* [Recorded data]:
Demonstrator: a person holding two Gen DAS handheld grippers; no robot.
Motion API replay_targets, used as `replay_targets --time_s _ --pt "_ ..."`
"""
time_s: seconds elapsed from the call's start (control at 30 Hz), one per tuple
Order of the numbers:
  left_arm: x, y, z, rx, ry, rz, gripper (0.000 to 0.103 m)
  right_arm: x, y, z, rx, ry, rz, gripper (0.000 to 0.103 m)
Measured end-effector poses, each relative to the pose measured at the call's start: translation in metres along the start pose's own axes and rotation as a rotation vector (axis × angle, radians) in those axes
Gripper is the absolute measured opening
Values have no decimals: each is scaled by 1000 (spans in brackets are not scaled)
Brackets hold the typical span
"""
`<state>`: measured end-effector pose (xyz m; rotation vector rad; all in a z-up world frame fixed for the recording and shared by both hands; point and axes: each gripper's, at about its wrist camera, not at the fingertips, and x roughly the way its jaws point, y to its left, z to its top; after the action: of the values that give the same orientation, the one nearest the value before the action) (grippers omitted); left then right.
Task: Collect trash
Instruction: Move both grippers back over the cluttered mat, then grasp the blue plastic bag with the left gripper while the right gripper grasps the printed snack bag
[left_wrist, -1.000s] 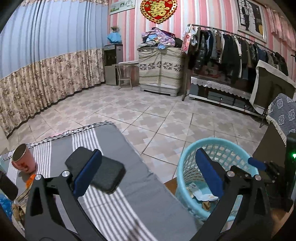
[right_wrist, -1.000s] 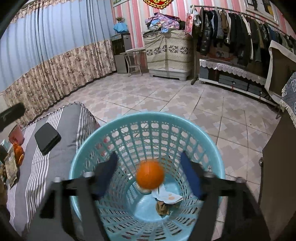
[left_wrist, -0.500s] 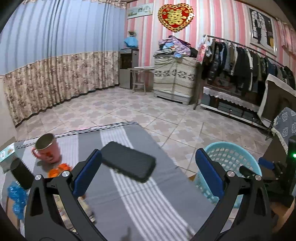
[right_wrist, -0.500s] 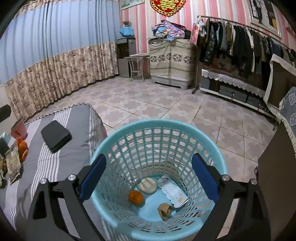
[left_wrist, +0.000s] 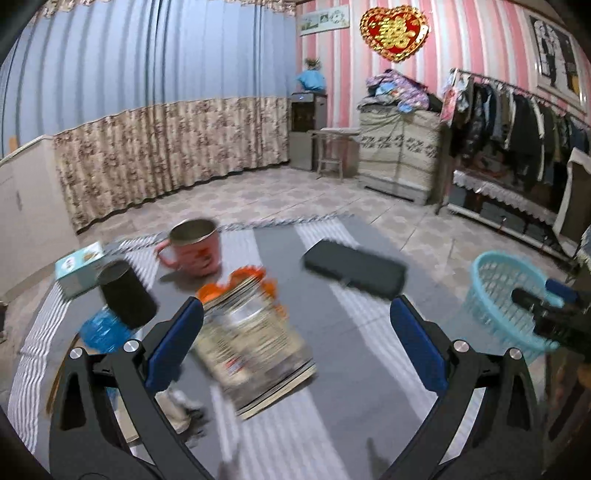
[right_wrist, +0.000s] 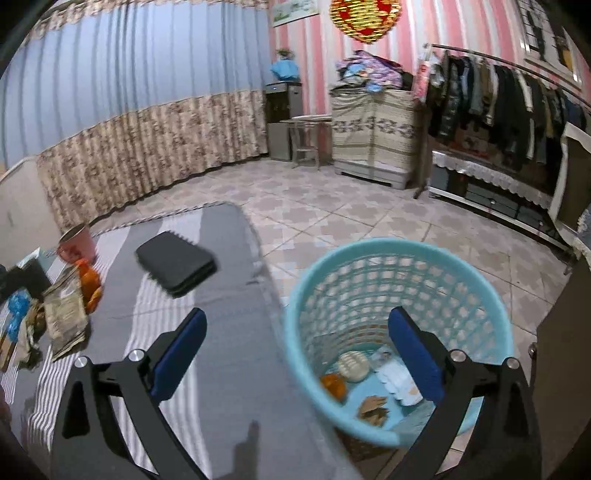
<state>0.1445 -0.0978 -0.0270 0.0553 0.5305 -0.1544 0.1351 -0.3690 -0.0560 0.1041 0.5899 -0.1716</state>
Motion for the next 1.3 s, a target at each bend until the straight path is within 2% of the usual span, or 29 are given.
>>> replay_targets --time_s 0.1,0.23,0.37,0.63,0.7,0.77,1.0,1.1,1.17,1.3 --pt "0 23 -16 -14 28 16 98 0 22 -5 -37 8 38 97" --pt "1 62 -33 -85 64 49 98 -2 51 -8 -81 23 76 97" --pt "5 100 -43 -127 125 98 98 -6 73 -8 -105 11 43 97" --pt "13 150 -47 -144 152 164 98 -2 104 -11 -144 12 48 97" --pt "17 161 -45 -159 153 159 98 2 114 -11 -158 31 60 97" --pt "22 171 -42 -166 151 185 98 9 124 -14 -160 60 82 97" --pt "46 189 -28 -145 174 193 97 25 147 -26 -197 138 134 97" --pt "58 195 -27 -162 205 159 82 28 156 -26 -192 156 166 97" --pt "65 199 -30 -176 231 132 66 30 163 -27 -196 160 175 97" --pt "74 202 -37 -207 270 78 42 34 185 -28 -228 173 197 97"
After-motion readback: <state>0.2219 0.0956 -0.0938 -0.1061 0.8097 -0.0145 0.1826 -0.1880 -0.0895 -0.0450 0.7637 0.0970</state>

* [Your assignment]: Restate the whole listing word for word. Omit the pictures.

* [Solution to the problem]:
Demonstrator: a person holding two Gen DAS handheld grippers; no robot.
Motion API replay_targets, used as `replay_targets --time_s _ --pt "_ ..."`
"""
time_s: seconds elapsed from the call's start (control at 30 Hz), one per tuple
Order of the numbers:
  left_arm: x, y, z, rx, ry, rz, gripper (0.000 to 0.103 m)
  right_arm: x, y, z, rx, ry, rz, gripper (0.000 to 0.103 m)
Measured end-effector poses, each relative to the pose measured at the call's start: translation in metres along the start pose's own axes and rotation as a rotation vector (axis × angle, radians) in those axes
Gripper is the absolute measured opening
Values have no decimals: each is scaled by 1000 (spans in brackets are not scaled)
Brackets hold the typical span
"""
`<state>`: measured end-effector pose (xyz m; rotation vector rad; all in a z-up world frame fixed for the recording and shared by both hands; point and axes: each gripper's, at about its wrist camera, not at the fingertips, and x roughly the way its jaws point, y to its left, z to its top; after the action: of the values that give the same orientation, the one nearest the value before the action) (grippers omitted); left then right.
Task: Collect trash
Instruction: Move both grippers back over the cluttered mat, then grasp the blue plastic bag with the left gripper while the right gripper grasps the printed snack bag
[left_wrist, -1.000s] 
[right_wrist, -1.000s] 
[left_wrist, -0.500s] 
[right_wrist, -0.500s] 
[left_wrist, +0.000s] 
[right_wrist, +0.000s] 
<state>0.1445 -0.0978 -0.0270 0.0553 0.5305 -0.1544 0.1351 -0.3690 -0.0560 0.1041 0.5899 -0.1716</state>
Motion for the next 1.3 s, a target at each bend until the straight path is within 2% of the usual span, or 29 are given.
>>> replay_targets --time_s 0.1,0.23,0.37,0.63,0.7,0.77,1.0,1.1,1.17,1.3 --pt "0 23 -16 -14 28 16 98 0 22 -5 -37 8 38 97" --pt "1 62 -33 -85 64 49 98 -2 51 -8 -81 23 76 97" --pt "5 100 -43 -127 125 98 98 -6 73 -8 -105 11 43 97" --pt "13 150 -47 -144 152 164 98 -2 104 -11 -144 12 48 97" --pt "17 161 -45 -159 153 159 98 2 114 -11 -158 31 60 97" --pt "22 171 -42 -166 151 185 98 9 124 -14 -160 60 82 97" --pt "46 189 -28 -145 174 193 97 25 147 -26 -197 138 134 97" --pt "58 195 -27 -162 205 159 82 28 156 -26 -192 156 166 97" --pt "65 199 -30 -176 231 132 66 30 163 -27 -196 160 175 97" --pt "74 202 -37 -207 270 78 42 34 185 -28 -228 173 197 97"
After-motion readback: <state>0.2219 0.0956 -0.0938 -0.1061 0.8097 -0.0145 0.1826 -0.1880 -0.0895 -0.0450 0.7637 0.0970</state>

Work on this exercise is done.